Another aspect of the present disclosure relates to a method that includes: (i) obtaining a first image enhancement model, the first image enhancement model having been trained using high-quality images; (ii) obtaining a first training dataset that comprises a plurality of low-quality images; (iii) generating, from the first training dataset, a second training dataset that comprises a plurality of enhanced versions of images of the first training dataset by, for a given image of the first training dataset, applying the given image of the first training dataset to the first image enhancement model to generate an enhanced image of the second training dataset that corresponds to the given image of the first training dataset; and (iv) training a second image enhancement model to predict output images of the second training dataset when presented with corresponding input images from the first training dataset.

Another aspect of the present disclosure relates to a method that includes applying a first image enhancement model to generate an output enhanced image from a target image. The first image enhancement model has been trained by: (i) obtaining a second image enhancement model, the second image enhancement model having been trained using high-quality images; (ii) obtaining a first training dataset that comprises a plurality of low-quality images; (iii) generating, from the first training dataset, a second training dataset that comprises a plurality of enhanced versions of images of the first training dataset by, for a given image of the first training dataset, applying the given image of the first training dataset to the second image enhancement model to generate an enhanced image of the second training dataset that corresponds to the given image of the first training dataset; and (iv) training the first image enhancement model to predict output images of the second training dataset when presented with corresponding input images from the first training dataset.

Another aspect of the present disclosure relates to an article of manufacture including a computer-readable medium, having stored thereon program instructions that, upon execution by a computing device, cause the computing device to perform operations to effect the method of any of the above aspects.

It will be appreciated that features described in the context of the first aspect can be implemented in the context of the second aspect. These as well as other aspects, advantages, and alternatives will become apparent to those of ordinary skill in the art by reading the following detailed description with reference where appropriate to the accompanying drawings. Further, it should be understood that the description provided in this summary section and elsewhere in this document is intended to illustrate the claimed subject matter by way of example and not by way of limitation.
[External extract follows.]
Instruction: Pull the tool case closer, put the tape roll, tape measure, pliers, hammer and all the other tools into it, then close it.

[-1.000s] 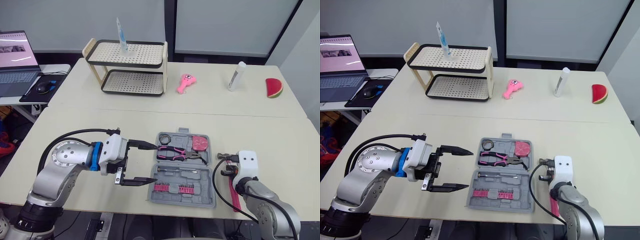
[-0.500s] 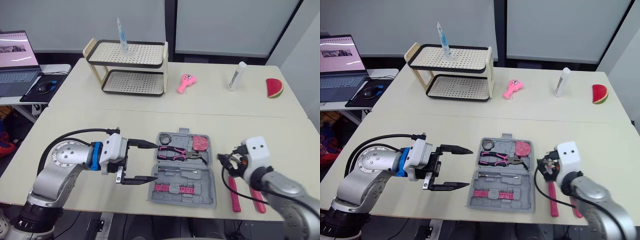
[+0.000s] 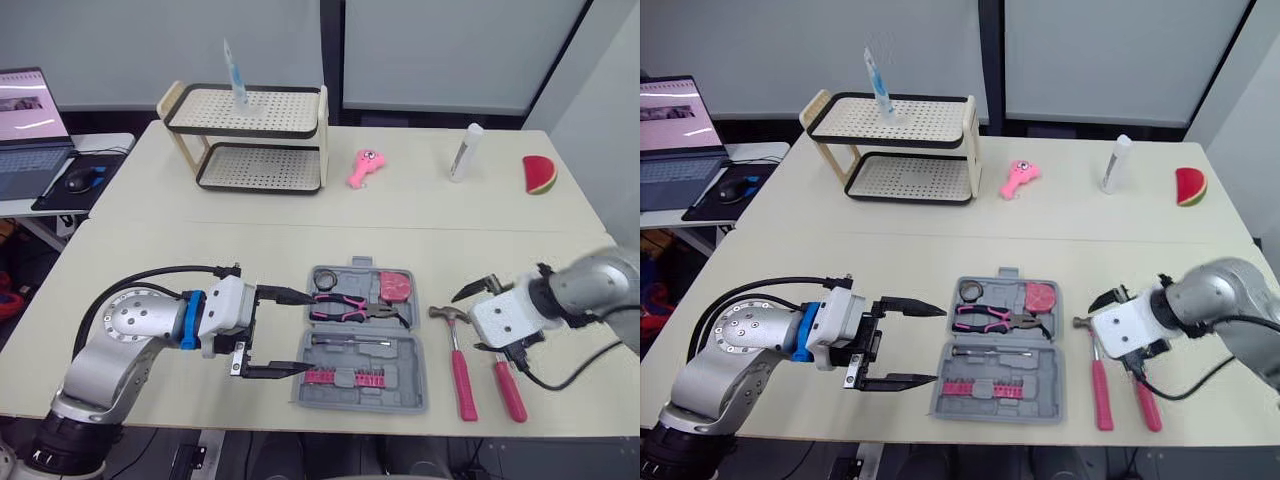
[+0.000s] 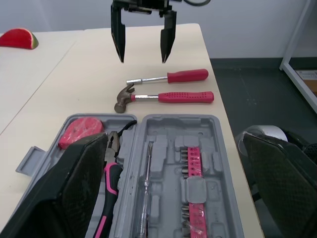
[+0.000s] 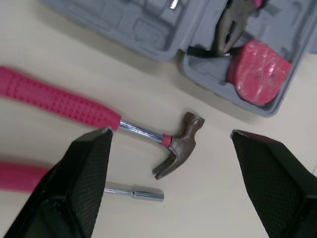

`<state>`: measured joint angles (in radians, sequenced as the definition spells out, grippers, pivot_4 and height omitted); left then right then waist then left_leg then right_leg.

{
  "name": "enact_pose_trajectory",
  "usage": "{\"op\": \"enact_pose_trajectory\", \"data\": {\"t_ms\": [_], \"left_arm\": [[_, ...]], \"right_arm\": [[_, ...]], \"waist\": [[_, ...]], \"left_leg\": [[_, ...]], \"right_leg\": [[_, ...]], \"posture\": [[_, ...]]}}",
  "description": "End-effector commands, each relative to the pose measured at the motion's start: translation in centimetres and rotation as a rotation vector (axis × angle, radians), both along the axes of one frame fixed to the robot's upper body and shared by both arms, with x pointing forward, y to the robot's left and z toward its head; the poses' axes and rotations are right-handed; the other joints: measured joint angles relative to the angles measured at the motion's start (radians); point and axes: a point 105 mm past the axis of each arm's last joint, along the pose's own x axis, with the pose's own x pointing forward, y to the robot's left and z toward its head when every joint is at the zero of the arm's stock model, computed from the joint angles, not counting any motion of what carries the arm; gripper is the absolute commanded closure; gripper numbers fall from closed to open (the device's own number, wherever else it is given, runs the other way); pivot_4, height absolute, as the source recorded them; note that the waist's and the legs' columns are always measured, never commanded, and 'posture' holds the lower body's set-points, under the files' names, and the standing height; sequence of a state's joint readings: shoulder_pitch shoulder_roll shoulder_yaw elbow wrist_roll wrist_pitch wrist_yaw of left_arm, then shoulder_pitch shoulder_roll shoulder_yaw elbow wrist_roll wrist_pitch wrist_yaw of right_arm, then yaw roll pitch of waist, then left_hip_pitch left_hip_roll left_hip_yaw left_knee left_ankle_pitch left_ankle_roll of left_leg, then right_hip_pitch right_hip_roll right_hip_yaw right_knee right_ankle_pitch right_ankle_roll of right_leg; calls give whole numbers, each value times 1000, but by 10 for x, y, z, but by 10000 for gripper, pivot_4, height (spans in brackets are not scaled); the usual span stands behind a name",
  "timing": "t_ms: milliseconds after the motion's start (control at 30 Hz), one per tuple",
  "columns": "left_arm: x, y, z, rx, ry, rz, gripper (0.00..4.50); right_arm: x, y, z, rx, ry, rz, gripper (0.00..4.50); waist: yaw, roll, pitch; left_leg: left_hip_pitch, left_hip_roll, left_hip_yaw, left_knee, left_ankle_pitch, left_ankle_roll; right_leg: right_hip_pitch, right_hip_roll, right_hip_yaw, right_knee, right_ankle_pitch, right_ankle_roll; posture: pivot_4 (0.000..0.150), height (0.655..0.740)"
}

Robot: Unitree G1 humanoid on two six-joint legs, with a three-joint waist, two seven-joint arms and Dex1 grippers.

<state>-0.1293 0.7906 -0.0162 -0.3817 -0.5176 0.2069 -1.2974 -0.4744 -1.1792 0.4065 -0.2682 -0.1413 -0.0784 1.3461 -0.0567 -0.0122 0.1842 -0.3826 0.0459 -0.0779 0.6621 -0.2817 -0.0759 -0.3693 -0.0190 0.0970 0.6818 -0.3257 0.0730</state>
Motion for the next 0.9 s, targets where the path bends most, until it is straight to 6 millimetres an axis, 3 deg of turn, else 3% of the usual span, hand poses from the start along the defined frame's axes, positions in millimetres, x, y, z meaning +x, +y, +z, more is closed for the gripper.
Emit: {"op": "enact_pose_trajectory", "data": {"t_ms": [33, 433, 600, 900], "left_arm": [[-4, -3, 3, 9, -23, -21, 0], [-7, -3, -4, 43, -27, -8, 0], [-8, -6, -6, 42, -31, -1, 0], [-7, -7, -6, 35, -39, 32, 0]], "right_arm": [[0, 2, -14, -181, 40, 195, 4412], [19, -3, -49, -345, 66, 356, 4412], [27, -4, -54, -370, 61, 388, 4412], [41, -5, -56, -386, 60, 423, 25095]], "waist": [[0, 0, 0], [0, 0, 0], [0, 0, 0], [-1, 0, 0]], "left_leg": [[0, 0, 0, 0, 0, 0], [0, -1, 0, 0, 0, 0], [1, -1, 0, 1, 0, 0], [1, 0, 0, 1, 0, 0]], "right_leg": [[0, 0, 0, 0, 0, 0], [0, -1, 0, 1, 0, -1], [0, -1, 0, 1, 1, -1], [0, -1, 0, 1, 1, -2]], "posture": [[1500, 7350], [1500, 7350], [1500, 7350], [1500, 7350]]}}
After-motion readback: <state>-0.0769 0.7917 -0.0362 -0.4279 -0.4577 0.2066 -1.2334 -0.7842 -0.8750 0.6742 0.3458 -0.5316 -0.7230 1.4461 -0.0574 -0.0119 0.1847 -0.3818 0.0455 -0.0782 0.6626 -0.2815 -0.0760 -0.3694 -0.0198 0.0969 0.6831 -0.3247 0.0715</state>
Examples of methods and systems are described herein. It should be understood that the words “exemplary,” “example,” and “illustrative,” are used herein to mean “serving as an example, instance, or illustration.” Any embodiment or feature described herein as “exemplary,” “example,” or “illustrative,” is not necessarily to be construed as preferred or advantageous over other embodiments or features. Further, the exemplary embodiments described herein are not meant to be limiting. It will be readily understood that certain aspects of the disclosed systems and methods can be arranged and combined in a wide variety of different configurations.

It should be understood that the below embodiments, and other embodiments described herein, are provided for explanatory purposes, and are not intended to be limiting.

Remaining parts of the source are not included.